One of the most interesting parts of these compact jaunts is how much longer they feel in concert. Bombarding the audience with layers of musical ideas, these living pieces of improvisation create a time warp, stretching a ten-minute period to something that feels much longer. With seemingly effortless collaboration, and without over-thinking, the band is diving into their pieces with urgency, making good things happen right away. This is not to say Phish is being impatient – they are not – they have honed their improvisational conversations and are simply taking less time into the meat of jams. Playing with a precision and tightness unseen since in eras, the newest Phish music has a distinctly retro vibe while simultaneously pushing themselves into the future.
There have only been two (non-“YEM”) jams that have reached fifteen minutes thus far – Broomfield’s “Ghost” and Charleston’s “Crosseyed and Painless” – and the latter only got there with two lyrical reprises and three segments of improv. More than ever, with current Phish, time is nothing and music is everything. The most intense and impressive jams of the last five shows have landed smack dab in the nine to twelve minute range, something that is always a surprise upon download. There is no need to list all of the highlights that fit this framework, for they are plentiful and everyone has the tapes. But the point is that, now, Phish can be both exploratory and concise in one jam. Some obvious examples are Broomfield’s “Twist,” “Split,” and “Carini,” and Charleston’s “Disease,” “Sand,” and “Tweezer.” The band has made powerful musical statements in far shorter times, increasing the impact of each individual jam on the psyche.
Trust me, I would still love to see the band drop twenty minute jams a la The Greek’s “Light” or Alpine’s “Disease > What’s the Use?” and I’m sure that they will; it just doesn’t matter any more. Phish can just as easily play outstanding shows laced with ten to twelve minute jams a la Broomfield’s second and third nights. With the intensity of their communication better than it has been since their return, these dense pieces are only becoming more interesting.

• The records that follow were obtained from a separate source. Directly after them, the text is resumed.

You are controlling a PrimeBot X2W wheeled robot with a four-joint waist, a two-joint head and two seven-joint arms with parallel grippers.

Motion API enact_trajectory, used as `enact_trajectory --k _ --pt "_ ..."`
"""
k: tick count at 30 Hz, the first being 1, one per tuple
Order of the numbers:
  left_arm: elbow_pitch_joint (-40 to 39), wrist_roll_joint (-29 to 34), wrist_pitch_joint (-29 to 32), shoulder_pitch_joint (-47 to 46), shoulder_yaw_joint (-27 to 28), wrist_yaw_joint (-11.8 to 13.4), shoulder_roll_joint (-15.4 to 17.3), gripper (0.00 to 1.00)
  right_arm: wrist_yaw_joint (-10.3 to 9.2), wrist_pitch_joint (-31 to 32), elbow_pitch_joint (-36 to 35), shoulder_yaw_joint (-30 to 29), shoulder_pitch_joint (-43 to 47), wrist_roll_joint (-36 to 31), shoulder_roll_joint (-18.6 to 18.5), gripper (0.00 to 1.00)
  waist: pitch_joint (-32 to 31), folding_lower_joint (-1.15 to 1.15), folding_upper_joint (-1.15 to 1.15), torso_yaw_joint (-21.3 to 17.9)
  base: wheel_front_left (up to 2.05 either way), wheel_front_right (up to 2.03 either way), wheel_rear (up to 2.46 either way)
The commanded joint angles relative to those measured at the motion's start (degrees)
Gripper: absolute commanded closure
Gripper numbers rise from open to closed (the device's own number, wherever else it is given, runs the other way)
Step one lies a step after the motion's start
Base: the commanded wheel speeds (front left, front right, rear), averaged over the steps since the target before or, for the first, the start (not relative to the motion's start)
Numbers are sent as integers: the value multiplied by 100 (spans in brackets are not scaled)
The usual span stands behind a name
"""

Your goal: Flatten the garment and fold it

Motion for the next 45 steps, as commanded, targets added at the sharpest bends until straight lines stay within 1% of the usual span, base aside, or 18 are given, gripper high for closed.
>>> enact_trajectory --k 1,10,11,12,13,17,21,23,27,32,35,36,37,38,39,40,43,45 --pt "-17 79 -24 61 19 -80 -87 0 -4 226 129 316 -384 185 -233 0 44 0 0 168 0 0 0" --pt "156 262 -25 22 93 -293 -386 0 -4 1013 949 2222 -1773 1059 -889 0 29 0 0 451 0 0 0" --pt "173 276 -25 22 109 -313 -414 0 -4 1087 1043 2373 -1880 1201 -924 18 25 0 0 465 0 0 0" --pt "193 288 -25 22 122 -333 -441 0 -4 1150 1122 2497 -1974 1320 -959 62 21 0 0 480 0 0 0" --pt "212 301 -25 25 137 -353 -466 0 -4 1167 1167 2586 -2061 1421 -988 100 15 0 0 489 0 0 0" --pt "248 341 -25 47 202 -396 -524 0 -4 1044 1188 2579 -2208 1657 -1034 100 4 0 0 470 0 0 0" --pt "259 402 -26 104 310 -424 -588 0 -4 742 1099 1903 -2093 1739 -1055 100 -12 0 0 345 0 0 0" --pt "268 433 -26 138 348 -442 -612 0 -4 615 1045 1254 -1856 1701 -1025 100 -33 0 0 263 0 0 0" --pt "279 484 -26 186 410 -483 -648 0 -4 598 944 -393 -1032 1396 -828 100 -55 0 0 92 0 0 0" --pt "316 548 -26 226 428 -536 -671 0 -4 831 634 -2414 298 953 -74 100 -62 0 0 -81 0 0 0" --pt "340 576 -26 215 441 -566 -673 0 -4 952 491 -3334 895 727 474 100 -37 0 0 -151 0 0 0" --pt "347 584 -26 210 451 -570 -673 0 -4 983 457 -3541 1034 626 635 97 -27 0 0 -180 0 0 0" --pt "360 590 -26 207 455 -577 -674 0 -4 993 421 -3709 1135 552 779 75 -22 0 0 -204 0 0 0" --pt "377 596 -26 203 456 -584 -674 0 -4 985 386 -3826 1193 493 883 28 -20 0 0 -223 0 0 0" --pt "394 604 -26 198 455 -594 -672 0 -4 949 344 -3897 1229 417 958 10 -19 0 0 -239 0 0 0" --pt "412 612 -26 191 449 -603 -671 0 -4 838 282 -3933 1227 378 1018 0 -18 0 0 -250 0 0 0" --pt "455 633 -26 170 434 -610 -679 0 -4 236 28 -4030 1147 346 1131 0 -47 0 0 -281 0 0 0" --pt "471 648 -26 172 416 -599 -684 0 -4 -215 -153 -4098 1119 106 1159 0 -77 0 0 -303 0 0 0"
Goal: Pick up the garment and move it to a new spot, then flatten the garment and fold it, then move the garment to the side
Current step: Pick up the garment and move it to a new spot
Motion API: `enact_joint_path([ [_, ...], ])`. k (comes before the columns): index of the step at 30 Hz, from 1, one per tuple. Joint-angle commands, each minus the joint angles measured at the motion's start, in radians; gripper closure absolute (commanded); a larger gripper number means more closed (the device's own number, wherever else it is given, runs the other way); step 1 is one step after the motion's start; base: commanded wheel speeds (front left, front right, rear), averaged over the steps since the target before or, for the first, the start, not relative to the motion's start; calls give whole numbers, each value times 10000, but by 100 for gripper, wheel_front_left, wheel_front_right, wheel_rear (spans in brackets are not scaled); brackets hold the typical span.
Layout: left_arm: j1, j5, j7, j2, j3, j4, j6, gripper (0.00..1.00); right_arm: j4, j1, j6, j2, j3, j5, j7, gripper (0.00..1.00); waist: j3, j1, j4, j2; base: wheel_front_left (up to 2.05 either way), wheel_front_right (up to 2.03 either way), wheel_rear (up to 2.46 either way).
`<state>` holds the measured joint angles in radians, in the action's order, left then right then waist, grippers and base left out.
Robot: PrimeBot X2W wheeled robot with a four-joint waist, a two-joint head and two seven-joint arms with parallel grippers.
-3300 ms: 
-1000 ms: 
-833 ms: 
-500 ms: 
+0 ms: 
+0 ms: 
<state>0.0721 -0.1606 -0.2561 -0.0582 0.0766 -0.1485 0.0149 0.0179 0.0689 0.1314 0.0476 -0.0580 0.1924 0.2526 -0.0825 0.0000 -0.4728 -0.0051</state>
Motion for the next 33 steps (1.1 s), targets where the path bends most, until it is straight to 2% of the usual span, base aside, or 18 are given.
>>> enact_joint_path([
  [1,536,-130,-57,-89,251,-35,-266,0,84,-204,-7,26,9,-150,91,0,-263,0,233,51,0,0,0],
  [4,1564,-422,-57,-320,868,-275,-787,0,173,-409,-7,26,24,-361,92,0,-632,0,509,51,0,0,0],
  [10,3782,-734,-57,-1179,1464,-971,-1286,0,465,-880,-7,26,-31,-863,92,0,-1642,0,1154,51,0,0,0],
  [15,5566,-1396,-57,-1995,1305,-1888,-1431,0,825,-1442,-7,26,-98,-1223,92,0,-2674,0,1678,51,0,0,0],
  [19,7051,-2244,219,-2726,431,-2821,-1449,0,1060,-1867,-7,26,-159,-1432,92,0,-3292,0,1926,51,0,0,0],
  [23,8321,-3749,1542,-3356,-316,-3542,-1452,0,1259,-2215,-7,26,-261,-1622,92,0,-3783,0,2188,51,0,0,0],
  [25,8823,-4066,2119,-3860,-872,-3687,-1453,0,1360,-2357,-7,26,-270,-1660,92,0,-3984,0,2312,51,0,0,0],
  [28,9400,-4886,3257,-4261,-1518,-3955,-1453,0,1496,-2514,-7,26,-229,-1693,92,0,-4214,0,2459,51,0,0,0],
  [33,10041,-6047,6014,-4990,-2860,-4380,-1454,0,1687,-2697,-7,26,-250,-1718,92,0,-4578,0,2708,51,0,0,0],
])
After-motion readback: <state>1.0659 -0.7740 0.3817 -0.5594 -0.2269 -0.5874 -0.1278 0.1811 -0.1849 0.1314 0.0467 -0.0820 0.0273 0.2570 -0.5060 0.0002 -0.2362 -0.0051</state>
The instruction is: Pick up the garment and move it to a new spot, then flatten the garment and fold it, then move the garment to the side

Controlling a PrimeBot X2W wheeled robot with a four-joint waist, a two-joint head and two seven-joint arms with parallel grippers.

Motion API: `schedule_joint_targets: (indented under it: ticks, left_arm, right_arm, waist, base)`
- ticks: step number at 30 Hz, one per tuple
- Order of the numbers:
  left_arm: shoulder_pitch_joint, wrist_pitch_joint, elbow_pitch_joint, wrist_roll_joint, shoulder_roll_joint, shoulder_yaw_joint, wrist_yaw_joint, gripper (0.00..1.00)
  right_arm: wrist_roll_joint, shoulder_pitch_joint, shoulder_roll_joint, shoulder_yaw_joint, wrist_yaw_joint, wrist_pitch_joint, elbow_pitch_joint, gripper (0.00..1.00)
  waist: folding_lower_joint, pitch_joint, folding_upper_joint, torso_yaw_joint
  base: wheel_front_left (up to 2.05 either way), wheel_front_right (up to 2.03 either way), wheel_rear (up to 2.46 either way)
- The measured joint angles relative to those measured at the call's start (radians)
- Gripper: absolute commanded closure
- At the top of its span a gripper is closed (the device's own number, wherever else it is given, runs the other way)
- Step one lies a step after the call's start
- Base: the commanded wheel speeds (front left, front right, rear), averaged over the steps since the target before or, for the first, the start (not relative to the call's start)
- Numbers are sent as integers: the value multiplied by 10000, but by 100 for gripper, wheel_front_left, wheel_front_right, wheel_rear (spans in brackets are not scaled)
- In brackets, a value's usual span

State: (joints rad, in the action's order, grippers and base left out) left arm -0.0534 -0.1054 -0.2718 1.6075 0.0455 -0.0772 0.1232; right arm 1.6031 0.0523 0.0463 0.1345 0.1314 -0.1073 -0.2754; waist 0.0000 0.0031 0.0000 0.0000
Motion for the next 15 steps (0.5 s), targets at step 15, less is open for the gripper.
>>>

With five down and nine to go, it will be interesting to track to watch the course Phish jams over the second two-thirds of tour and to see if this trend continues.
Notes From the Road: As the scene shifts from South to North tonight, so does the mode of transport from plane to car. Tonight’s show in Augusta, Maine is followed by an all-night cannonball run to Utica, hence, I’m not sure when my review will be posted.
Frank Zappa – “We’re Only In It For the Money“
King Crimson – “Lark’s Tongue In Aspic” (w/ Robert Fripp on second guitar)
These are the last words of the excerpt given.